Tuesday, January 11, 2011

(empo-tuulsey) Do you have the heart to look into this privacy issue story?

There are unintended consequences to the retention of information, as both D.P. Lyle and the Palm Beach Post have noted.

Roger and Peggy Gamblin owned a title company in Florida when they mysteriously disappeared in May 2008. 1 1/2 years later, in October 2009, an indictment accused the couple of raiding client escrow accounts at their company, Flagler Title.

Fast-forward to late 2010, when a man checked into Mercy Regional Medical Center in Durango, Colorado with cardiac issues. When the doctor checked the man's pacemaker, he discovered that the pacemaker wasn't registered to the person who checked in to the hospital. Instead, it was registered to one Roger Gamblin. FBI agents subsequently arrested the Gamblins, who had been living under assumed names.

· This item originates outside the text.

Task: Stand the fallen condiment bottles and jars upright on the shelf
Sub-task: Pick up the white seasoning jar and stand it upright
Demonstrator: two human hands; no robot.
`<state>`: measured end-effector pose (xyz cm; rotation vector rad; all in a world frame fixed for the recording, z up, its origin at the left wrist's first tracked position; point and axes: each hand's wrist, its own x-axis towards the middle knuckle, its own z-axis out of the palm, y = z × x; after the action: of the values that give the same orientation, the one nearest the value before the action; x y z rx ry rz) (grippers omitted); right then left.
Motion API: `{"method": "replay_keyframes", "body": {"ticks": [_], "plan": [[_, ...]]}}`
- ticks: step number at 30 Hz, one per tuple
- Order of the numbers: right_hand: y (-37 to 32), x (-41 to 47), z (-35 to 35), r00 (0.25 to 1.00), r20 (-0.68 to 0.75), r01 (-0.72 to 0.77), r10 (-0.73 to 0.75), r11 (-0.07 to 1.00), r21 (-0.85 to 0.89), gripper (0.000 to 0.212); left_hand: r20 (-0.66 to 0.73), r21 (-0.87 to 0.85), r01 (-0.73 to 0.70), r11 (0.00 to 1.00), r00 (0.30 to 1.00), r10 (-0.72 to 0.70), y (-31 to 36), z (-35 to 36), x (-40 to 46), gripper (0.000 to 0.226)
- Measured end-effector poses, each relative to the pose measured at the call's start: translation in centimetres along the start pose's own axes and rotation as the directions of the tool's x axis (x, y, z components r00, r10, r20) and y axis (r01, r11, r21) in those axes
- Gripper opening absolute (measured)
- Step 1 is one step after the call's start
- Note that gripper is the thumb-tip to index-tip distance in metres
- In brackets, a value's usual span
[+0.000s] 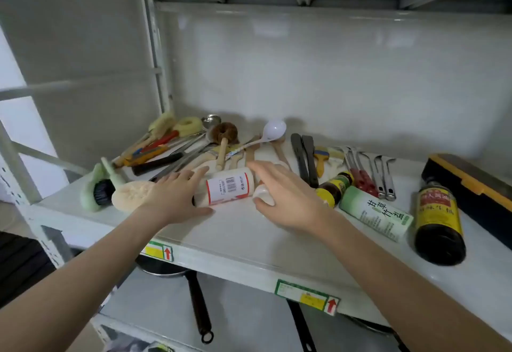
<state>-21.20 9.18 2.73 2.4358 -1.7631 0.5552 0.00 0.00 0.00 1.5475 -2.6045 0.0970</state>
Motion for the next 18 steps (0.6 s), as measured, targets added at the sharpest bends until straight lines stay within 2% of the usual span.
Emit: {"method": "replay_keyframes", "body": {"ticks": [4, 8, 11, 15, 18], "plan": [[0.7, 2.9, 1.4, 1.0, -0.011, 0.015, -0.015, 1.0, -0.004, 0.051, -0.007, -0.053, 0.014, 0.999, 1.0, -0.014, -1.0, 0.6, 1.1, 0.084], [0.8, 5.2, 2.3, 1.0, -0.006, 0.002, -0.002, 1.0, 0.021, 0.056, -0.082, -0.067, -0.043, 0.997, 0.996, 0.037, -1.6, 0.5, 1.2, 0.08], [0.5, 6.2, 3.3, 1.0, 0.011, 0.007, -0.008, 0.997, 0.082, 0.055, -0.171, -0.122, -0.084, 0.989, 0.983, 0.063, -2.0, -0.1, 1.3, 0.084], [-0.1, 7.3, 4.6, 0.999, 0.039, 0.014, -0.019, 0.994, 0.113, 0.067, -0.274, -0.244, -0.181, 0.953, 0.955, 0.112, -2.0, -2.2, 1.6, 0.094], [-0.5, 7.7, 4.9, 0.997, -0.017, -0.063, 0.07, 0.966, 0.252, 0.064, -0.289, -0.408, -0.237, 0.882, 0.949, 0.122, -1.5, -3.8, 2.3, 0.1]]}}
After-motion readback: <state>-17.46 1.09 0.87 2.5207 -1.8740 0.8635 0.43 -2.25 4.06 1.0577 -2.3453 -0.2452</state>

Dr. Lyle, who has been previously mentioned in this blog, explained one reason for the registration of the pacemaker:

You see pacemakers and other body appliances, such as artificial hips and the like, have serial numbers etched into them. These numbers are easily traced to the manufacturer, the doctor who implanted the device, the hospital where it was done, and of course the name of the person who received it. Such serial numbers are often used to determine the identity of an unknown corpse. A body that is found with no identifying paperwork but which has a pacemaker, an artificial hip, or some other medical appliance, can then be identified through the serial number on these devices.

But when this system was designed, presumably the designers didn't anticipate that it could also be used to solve crimes.

Do we have to expand our definition of biometrics even further?